To be fair, O’Leary was a distant figure within the party anyway, and his position was always tenuous. Gilmore is relatively secure, but political history is always lurking around the corner, waiting to pounce.
In the meantime, the ordinary Labour members are in the enviable position of having their cake and eating it. The party is in power, tempering, as many Labour people would see it, the worst excesses of Fine Gael, while managing to get a word in for some of Labour’s traditional values. But it’s a horrendous time to be governing, with little to offer the citizenry but blood, sweat, and austerity.
Gilmore and the other leading lights in the party see themselves as having the courage to do this dirty job, while others within their party abandon their responsibilities to do likewise.
“There are some people in the Labour Party who are more comfortable in opposition than government,” Gilmore said, soon after Keaveney’s defection.
Those who are discomfited can now look to their party chairman as representing the values which are twisting in the wind of the troika’s strictures. It’s a role that Keaveney would appear to relish, staying put in order to articulate the position of the grassroots, as he would see it.

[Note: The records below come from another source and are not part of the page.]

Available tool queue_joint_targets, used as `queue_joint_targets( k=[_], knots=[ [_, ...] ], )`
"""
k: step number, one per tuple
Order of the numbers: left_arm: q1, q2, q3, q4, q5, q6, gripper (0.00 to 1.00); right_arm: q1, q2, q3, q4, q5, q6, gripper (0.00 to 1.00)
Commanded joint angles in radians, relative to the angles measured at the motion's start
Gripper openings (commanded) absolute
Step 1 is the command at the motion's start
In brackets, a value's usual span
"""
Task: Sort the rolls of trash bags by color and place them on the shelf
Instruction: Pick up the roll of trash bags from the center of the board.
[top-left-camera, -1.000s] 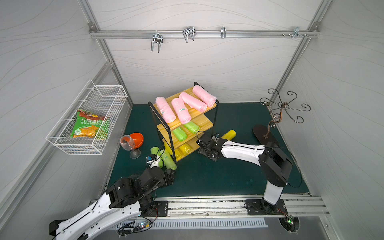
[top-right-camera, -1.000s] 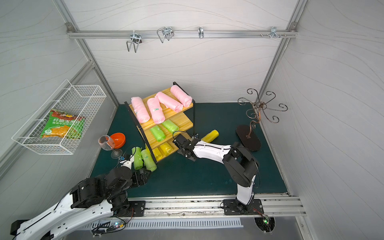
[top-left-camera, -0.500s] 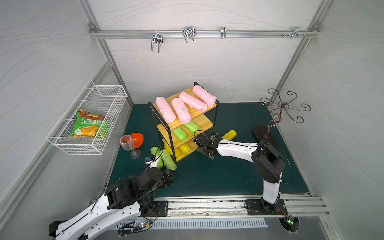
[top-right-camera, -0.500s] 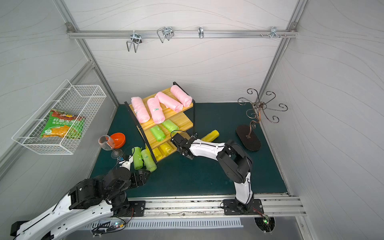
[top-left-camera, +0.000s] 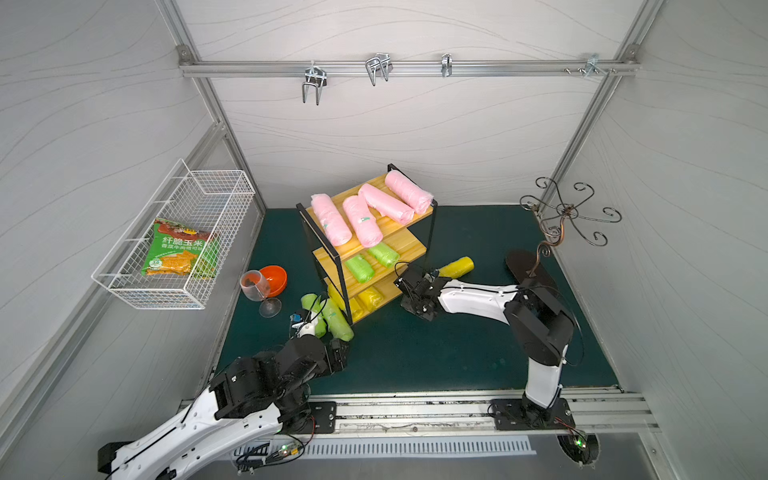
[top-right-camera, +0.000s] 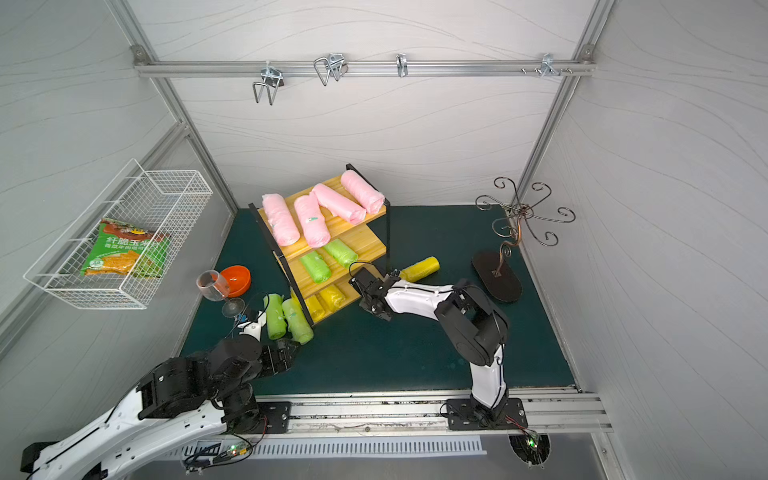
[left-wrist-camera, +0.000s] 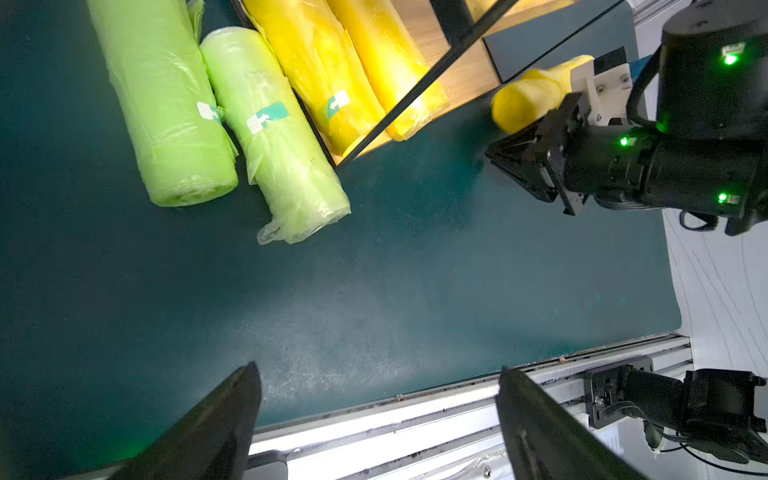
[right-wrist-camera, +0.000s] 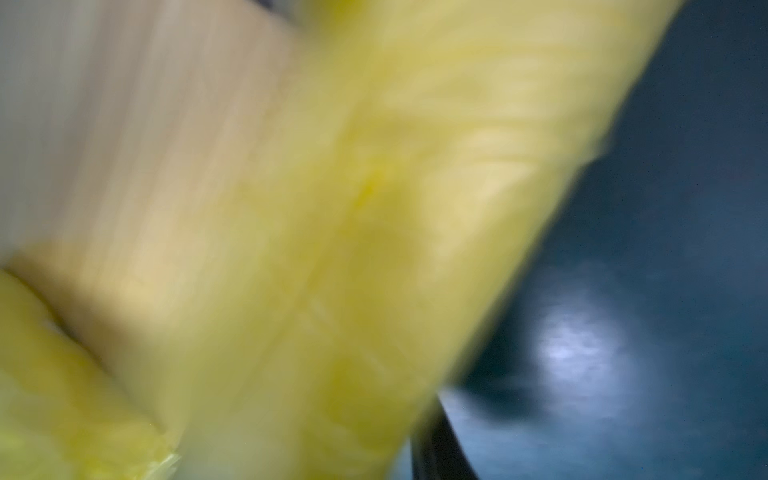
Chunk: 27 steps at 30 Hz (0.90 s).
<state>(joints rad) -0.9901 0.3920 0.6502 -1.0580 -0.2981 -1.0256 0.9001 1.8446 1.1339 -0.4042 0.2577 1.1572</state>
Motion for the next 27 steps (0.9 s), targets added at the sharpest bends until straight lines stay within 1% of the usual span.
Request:
queue_joint_targets(
  k=[1,2,4,6,7,9,10,11,12,13,14,15,16,19,21,23,25,27],
  knots=[
    [0.004,-0.019,0.006,0.004,-0.012,-0.005,0.94,-0.061,-0.098,-0.086,-0.064,-0.154,-0.247,0.06],
    [0.003,-0.019,0.006,0.004,-0.013,-0.005,0.94,-0.079,-0.135,-0.115,-0.079,-0.194,-0.293,0.05],
    [0.004,-0.017,0.005,0.005,-0.016,-0.007,0.93,-0.101,-0.205,-0.166,-0.096,-0.283,-0.413,0.05],
    [0.004,-0.013,0.005,0.005,-0.019,-0.005,0.93,-0.101,-0.255,-0.183,-0.157,-0.35,-0.518,0.05],
    [0.004,-0.009,0.004,0.005,-0.02,-0.004,0.93,-0.095,-0.271,-0.179,-0.207,-0.375,-0.573,0.05],
    [0.004,-0.002,0.007,0.007,-0.021,-0.001,0.93,-0.075,-0.312,-0.185,-0.275,-0.377,-0.629,0.04],
    [0.004,0.003,0.009,0.007,-0.02,0.001,0.93,-0.07,-0.339,-0.198,-0.284,-0.401,-0.651,0.06],
    [0.004,0.005,0.009,0.006,-0.021,0.001,0.93,-0.07,-0.368,-0.206,-0.291,-0.407,-0.649,0.12],
    [0.004,0.009,0.011,0.009,-0.021,0.002,0.93,-0.07,-0.4,-0.216,-0.289,-0.404,-0.631,0.18],
    [0.004,0.014,0.011,0.01,-0.019,0.004,0.93,-0.075,-0.429,-0.22,-0.277,-0.409,-0.611,0.3],
    [0.004,0.016,0.012,0.012,-0.019,0.005,0.93,-0.082,-0.453,-0.218,-0.268,-0.396,-0.579,0.5],
    [0.003,0.02,0.014,0.013,-0.02,0.006,0.93,-0.087,-0.48,-0.215,-0.255,-0.349,-0.525,0.6],
    [0.004,0.023,0.016,0.016,-0.021,0.007,0.93,-0.096,-0.501,-0.218,-0.225,-0.316,-0.476,0.64],
    [0.004,0.03,0.019,0.025,-0.024,0.013,0.93,-0.116,-0.528,-0.232,-0.089,-0.209,-0.296,0.69],
    [0.004,0.033,0.024,0.029,-0.024,0.016,0.93,-0.114,-0.48,-0.199,-0.054,-0.143,-0.188,0.71],
    [0.004,0.036,0.034,0.024,-0.024,0.022,0.93,-0.113,-0.399,-0.142,-0.035,-0.118,-0.112,0.74],
    [0.004,0.034,0.044,0.015,-0.028,0.027,0.93,-0.095,-0.329,-0.096,-0.024,-0.051,-0.014,0.75],
    [0.004,0.032,0.05,0.006,-0.033,0.034,0.93,-0.084,-0.285,-0.092,0.042,-0.017,0.088,0.76]
  ],
)
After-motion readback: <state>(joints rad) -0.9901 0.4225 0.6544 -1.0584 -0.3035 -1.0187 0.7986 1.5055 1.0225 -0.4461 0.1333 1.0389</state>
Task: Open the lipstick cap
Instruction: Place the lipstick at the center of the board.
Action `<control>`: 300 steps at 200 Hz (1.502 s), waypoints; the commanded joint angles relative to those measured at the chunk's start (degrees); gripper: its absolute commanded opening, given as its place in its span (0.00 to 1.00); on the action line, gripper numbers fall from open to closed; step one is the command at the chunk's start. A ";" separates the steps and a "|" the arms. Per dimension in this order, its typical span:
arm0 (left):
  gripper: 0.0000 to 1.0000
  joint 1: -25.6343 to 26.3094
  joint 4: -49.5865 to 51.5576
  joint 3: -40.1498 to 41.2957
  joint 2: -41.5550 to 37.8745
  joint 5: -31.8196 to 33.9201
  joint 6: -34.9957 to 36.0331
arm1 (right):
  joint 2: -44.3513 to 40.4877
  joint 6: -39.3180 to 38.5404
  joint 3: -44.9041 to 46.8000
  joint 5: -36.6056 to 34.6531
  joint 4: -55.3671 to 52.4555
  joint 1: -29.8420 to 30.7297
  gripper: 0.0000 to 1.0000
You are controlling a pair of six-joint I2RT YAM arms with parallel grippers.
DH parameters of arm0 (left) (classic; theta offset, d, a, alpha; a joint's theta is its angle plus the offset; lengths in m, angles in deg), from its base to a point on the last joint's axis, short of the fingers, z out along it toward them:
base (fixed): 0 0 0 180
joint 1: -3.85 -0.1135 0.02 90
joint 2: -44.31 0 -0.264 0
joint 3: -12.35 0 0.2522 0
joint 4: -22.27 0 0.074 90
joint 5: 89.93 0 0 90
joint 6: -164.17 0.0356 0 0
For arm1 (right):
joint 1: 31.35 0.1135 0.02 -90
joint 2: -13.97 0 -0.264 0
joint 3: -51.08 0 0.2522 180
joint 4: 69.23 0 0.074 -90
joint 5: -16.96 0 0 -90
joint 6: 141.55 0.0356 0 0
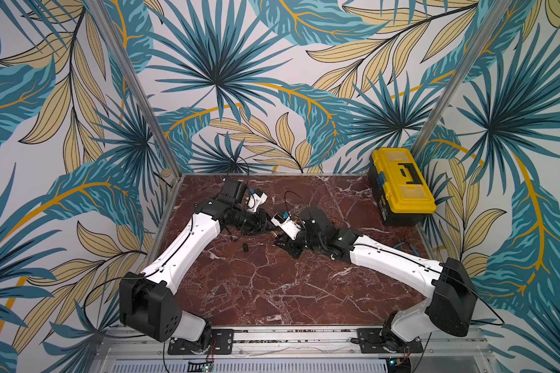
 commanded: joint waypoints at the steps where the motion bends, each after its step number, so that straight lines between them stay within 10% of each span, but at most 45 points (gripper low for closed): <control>1: 0.35 0.14 -0.52 -1.49 -0.43 -0.82 0.96 | 1.17 -0.49 -1.42 -0.69 0.05 0.26 0.14; 164: 0.12 -0.01 -0.46 -0.10 -1.88 0.33 1.14 | 1.35 -0.50 -1.47 -3.56 -2.47 0.23 0.14; 221: 0.09 0.01 -0.46 -0.89 -1.64 2.36 1.04 | 1.22 0.55 -1.57 -6.11 -1.94 0.24 0.43; 300: 0.11 2.01 -0.61 -4.21 1.29 24.58 3.14 | -7.47 0.78 3.13 -14.16 -1.67 0.24 0.47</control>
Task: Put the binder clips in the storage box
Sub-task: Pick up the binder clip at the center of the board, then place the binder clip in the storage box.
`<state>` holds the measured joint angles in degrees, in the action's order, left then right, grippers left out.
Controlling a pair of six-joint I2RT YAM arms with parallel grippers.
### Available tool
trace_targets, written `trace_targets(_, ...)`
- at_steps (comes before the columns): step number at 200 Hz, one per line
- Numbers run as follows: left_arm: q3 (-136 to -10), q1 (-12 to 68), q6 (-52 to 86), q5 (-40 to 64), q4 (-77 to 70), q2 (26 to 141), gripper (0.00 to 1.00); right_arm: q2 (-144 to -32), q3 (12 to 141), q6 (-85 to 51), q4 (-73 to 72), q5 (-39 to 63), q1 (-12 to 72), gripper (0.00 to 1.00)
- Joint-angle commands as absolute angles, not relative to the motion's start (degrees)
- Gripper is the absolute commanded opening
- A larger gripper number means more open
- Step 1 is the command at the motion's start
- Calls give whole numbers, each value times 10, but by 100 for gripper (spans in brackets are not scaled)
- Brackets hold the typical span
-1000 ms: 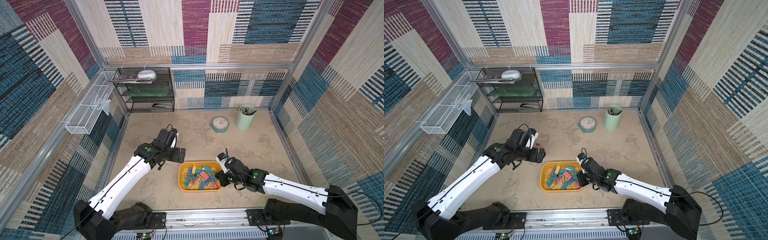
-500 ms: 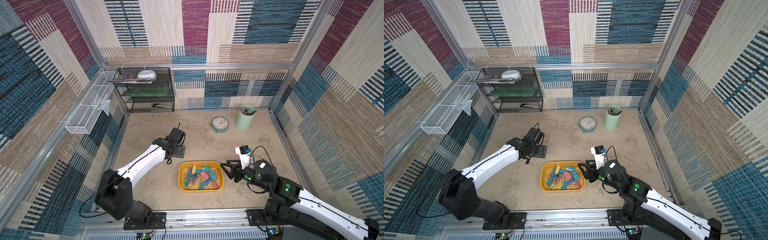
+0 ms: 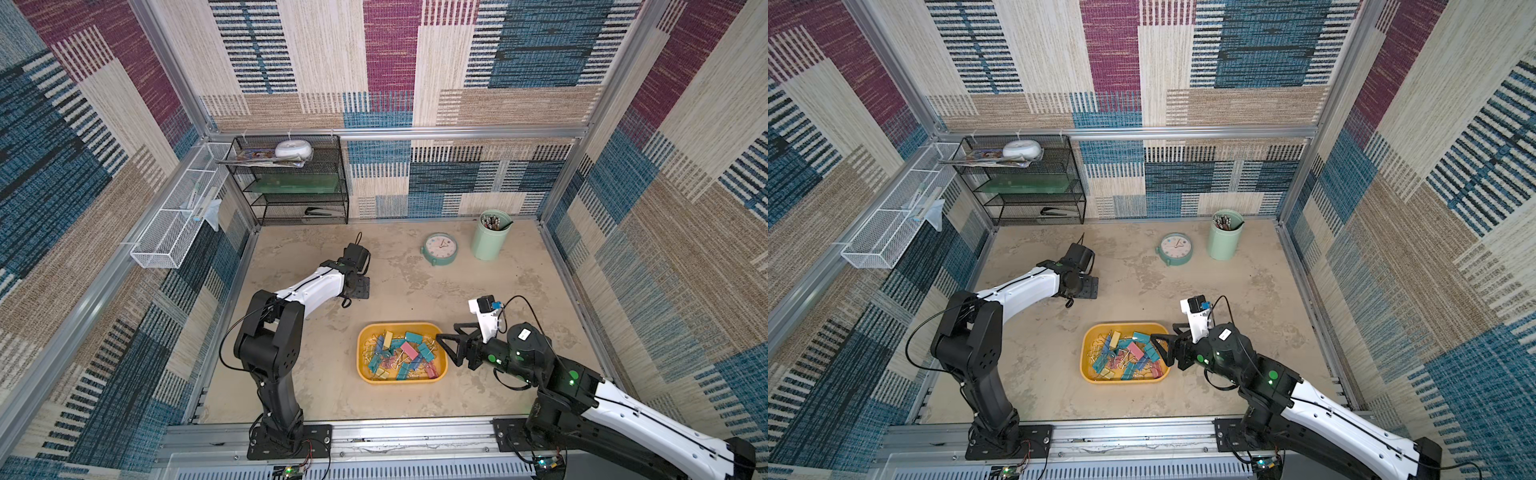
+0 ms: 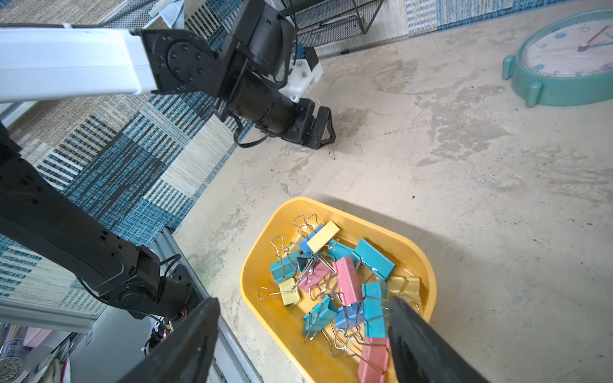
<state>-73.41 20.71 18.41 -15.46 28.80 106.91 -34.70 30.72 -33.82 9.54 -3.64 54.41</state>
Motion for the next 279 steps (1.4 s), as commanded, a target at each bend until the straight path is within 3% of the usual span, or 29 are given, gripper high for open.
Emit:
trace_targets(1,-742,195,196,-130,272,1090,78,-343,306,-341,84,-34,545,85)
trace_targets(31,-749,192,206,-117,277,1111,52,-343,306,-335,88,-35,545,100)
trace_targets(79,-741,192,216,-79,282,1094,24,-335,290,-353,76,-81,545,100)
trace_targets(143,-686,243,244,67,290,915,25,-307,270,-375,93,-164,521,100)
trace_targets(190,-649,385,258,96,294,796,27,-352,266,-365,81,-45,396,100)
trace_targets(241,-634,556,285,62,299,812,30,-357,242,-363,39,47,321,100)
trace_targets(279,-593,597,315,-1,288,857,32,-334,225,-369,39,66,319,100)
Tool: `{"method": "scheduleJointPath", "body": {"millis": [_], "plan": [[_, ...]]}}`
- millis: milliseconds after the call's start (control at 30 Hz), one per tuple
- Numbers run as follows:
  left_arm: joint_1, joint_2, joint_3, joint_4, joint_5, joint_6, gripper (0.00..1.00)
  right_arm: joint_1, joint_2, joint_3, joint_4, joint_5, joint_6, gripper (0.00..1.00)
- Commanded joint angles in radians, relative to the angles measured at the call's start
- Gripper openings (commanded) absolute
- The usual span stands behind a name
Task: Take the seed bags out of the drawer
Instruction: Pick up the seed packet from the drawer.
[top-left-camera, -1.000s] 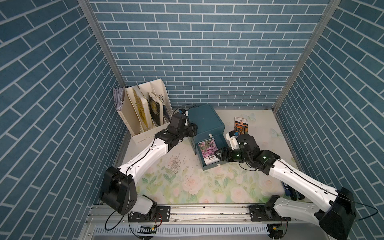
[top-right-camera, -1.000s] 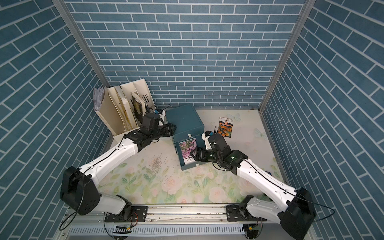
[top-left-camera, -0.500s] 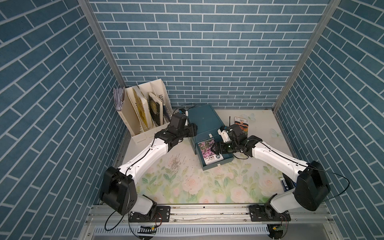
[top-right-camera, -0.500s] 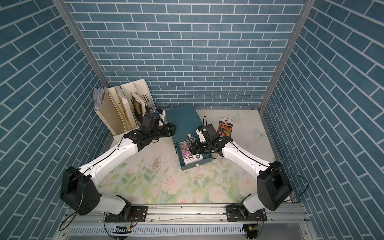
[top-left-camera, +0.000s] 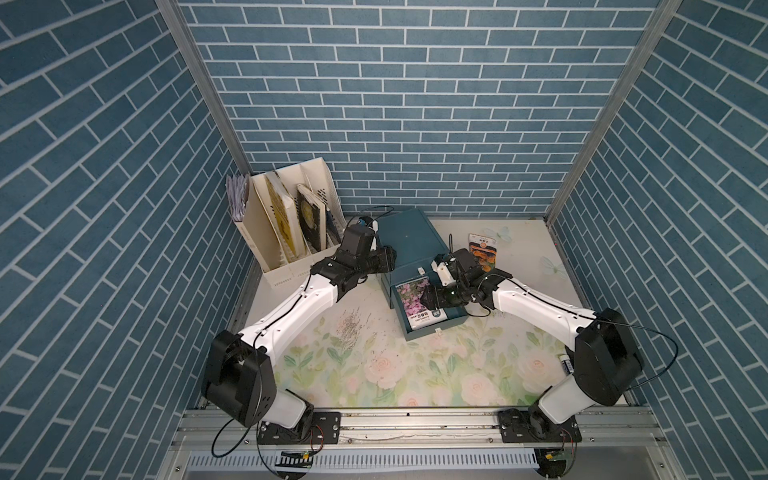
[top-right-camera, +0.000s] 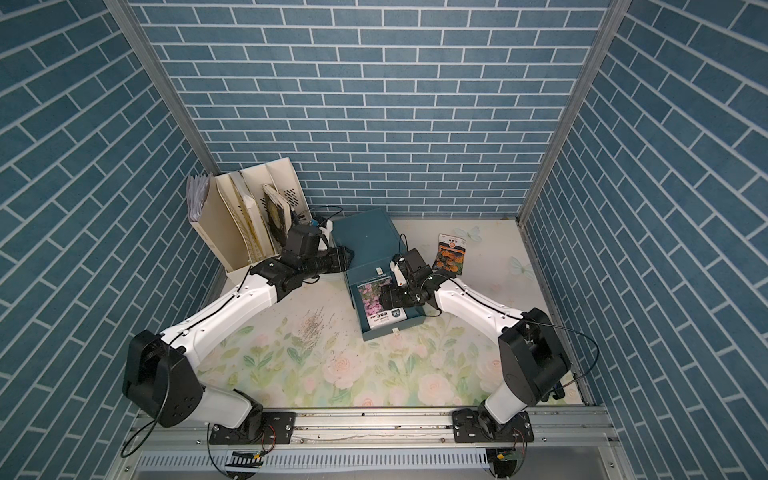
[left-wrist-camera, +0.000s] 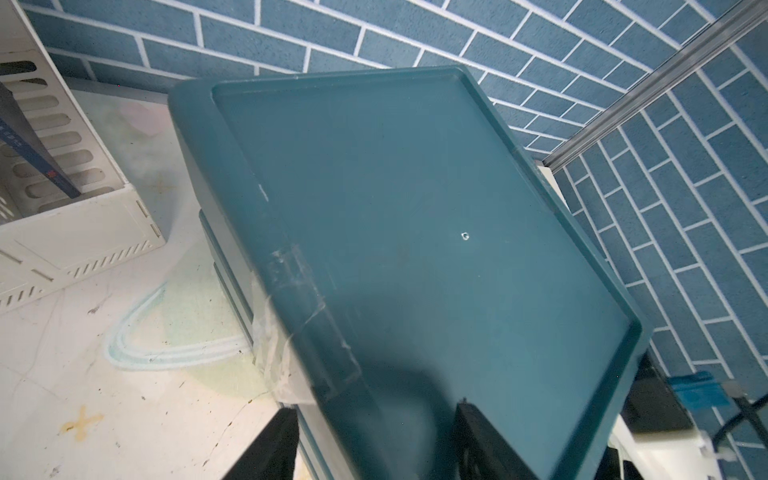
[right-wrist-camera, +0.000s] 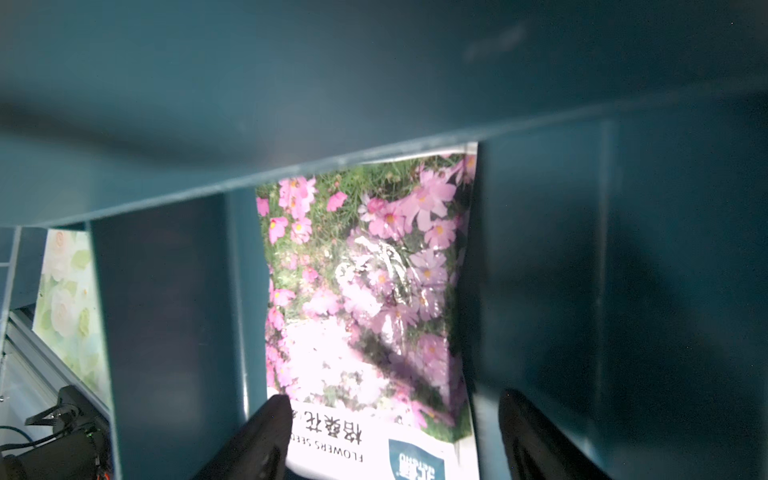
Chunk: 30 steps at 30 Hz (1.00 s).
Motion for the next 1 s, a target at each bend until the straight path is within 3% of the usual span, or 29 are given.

So the membership can claim allegiance to both the party leadership and a figure that stands in opposition to the party’s role in government. The duality is in sharp contrast to what unfolded in the Green Party in the last administration, when its traditional values were challenged as the economy fell apart. People such as Patricia McKenna, who opposed participation in government, did the decent thing and left, rather than try to foment further opposition in the ranks.
By contrast, the approach of Labour has more in common with Fianna Fáil under Bertie Ahern’s leadership. Whenever tough decisions were being considered, a procession of Fianna Fáil backbenchers made their way to the plinth to voice opposition to the uncaring government. At times, even Ahern himself managed to distance himself to what “they” were doing.
Labour members can now claim to be similarly positioned, as simultaneously enjoying both power and opposition. The only difference for them this time around is that, while Ahern approved of such shenanigans, Gilmore and those around him are hopping mad.